> _Task goal_: Among the entries, find each line that includes the string "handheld" and list it.

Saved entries
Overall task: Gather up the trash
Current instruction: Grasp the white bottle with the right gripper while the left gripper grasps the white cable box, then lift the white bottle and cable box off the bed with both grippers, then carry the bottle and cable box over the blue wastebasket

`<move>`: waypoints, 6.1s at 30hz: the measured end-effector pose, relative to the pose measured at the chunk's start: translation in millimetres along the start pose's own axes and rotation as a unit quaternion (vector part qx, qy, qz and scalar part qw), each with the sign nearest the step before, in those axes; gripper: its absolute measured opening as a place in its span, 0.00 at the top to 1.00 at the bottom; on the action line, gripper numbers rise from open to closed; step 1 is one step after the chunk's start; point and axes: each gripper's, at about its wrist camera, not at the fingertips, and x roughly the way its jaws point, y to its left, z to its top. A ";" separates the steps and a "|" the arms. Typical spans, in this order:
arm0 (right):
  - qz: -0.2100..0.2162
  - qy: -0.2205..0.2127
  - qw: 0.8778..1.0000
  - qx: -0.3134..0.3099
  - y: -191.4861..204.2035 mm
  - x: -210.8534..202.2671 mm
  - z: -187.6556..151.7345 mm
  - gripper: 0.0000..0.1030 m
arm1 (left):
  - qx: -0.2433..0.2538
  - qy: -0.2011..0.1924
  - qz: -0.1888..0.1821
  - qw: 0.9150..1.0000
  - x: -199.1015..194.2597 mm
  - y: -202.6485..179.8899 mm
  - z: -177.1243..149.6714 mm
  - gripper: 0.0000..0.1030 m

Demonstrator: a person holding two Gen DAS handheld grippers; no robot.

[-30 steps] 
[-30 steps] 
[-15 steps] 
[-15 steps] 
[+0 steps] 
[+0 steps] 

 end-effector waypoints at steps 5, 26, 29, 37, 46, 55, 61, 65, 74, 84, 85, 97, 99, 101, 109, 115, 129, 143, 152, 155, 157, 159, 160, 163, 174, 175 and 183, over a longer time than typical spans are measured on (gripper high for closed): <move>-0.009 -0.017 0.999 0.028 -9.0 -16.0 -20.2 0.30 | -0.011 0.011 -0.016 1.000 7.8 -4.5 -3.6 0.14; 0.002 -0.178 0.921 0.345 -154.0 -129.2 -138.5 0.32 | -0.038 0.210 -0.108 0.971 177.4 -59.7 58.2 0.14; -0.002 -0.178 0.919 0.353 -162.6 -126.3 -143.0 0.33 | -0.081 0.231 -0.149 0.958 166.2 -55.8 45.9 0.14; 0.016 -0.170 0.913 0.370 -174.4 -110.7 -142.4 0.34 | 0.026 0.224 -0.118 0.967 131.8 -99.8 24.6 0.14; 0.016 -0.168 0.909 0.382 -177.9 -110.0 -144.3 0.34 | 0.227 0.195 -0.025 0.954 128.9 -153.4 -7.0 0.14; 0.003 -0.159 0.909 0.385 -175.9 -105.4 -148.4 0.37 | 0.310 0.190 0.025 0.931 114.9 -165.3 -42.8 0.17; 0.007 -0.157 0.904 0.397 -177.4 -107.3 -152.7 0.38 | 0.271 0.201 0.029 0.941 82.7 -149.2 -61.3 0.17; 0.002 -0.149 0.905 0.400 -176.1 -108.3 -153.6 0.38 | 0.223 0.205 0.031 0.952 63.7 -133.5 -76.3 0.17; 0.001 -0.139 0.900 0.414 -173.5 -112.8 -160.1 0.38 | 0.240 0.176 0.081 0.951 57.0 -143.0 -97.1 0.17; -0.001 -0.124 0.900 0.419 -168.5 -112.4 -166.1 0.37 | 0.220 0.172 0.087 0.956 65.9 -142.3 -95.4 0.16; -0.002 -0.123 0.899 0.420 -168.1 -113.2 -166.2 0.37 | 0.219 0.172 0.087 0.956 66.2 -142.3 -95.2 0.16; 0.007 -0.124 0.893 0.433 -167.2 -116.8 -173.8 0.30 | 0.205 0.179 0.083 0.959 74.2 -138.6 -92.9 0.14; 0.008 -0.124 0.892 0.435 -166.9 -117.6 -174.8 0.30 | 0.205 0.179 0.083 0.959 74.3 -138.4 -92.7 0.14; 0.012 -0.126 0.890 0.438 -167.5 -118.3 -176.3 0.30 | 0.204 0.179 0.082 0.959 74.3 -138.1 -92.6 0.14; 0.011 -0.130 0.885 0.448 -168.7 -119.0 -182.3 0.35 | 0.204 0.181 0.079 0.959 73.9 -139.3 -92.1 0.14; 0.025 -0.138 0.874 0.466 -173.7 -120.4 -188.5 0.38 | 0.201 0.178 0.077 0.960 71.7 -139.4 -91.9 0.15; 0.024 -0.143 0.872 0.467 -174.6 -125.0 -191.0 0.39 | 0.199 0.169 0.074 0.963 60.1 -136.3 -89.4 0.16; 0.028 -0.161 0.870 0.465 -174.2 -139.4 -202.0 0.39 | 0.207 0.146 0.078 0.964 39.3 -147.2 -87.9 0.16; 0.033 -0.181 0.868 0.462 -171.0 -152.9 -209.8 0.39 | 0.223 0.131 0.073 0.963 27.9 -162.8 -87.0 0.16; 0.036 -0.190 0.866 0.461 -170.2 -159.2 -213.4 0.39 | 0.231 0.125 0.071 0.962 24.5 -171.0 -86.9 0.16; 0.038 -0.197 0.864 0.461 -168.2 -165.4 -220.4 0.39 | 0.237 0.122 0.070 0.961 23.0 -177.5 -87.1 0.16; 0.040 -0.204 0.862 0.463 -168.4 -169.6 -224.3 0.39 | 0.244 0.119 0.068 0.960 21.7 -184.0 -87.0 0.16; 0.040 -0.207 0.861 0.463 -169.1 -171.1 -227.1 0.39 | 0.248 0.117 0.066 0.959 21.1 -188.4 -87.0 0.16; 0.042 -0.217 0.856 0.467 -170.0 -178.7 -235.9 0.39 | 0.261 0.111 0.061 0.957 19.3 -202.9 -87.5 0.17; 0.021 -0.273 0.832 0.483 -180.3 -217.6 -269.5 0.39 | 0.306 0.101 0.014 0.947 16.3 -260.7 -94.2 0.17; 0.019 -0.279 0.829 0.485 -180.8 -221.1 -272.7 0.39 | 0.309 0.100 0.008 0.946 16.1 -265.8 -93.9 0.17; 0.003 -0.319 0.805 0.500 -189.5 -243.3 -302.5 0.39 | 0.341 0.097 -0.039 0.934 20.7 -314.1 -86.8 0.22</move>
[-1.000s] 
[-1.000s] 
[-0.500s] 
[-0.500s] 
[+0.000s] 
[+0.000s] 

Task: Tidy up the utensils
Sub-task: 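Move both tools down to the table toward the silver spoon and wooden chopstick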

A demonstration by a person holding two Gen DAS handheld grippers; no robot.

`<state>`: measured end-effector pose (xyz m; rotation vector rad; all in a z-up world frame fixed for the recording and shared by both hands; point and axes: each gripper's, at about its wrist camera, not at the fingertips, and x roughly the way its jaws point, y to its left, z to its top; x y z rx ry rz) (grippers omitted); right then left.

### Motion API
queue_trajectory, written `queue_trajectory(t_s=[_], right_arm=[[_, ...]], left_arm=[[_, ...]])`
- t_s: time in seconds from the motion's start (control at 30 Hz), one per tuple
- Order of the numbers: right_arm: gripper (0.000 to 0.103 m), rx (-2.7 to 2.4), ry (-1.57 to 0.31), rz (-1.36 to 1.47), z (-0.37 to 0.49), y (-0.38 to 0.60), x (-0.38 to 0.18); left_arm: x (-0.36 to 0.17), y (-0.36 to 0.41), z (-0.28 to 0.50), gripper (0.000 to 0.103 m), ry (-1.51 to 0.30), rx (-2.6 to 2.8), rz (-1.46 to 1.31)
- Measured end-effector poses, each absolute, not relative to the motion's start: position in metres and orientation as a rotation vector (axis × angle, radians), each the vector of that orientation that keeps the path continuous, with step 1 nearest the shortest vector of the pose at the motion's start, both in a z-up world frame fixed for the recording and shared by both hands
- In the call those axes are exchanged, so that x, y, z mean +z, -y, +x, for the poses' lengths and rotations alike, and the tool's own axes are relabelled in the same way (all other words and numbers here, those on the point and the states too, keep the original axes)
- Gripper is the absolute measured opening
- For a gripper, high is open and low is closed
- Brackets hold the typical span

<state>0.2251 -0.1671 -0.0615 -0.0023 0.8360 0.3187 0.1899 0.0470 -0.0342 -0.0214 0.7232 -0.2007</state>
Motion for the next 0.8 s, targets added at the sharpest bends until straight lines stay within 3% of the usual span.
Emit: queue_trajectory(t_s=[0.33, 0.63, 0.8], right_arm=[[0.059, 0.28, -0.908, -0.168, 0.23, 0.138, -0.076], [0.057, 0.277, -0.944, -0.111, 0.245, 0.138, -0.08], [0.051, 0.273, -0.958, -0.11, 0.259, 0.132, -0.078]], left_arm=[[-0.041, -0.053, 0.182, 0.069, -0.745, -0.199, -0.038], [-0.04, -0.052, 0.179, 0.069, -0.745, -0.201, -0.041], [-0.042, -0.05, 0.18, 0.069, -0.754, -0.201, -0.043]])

> _Output for this task_:
Demonstrator: a person holding two Gen DAS handheld grippers; no robot.
A demonstration by a person holding two Gen DAS handheld grippers; no robot.

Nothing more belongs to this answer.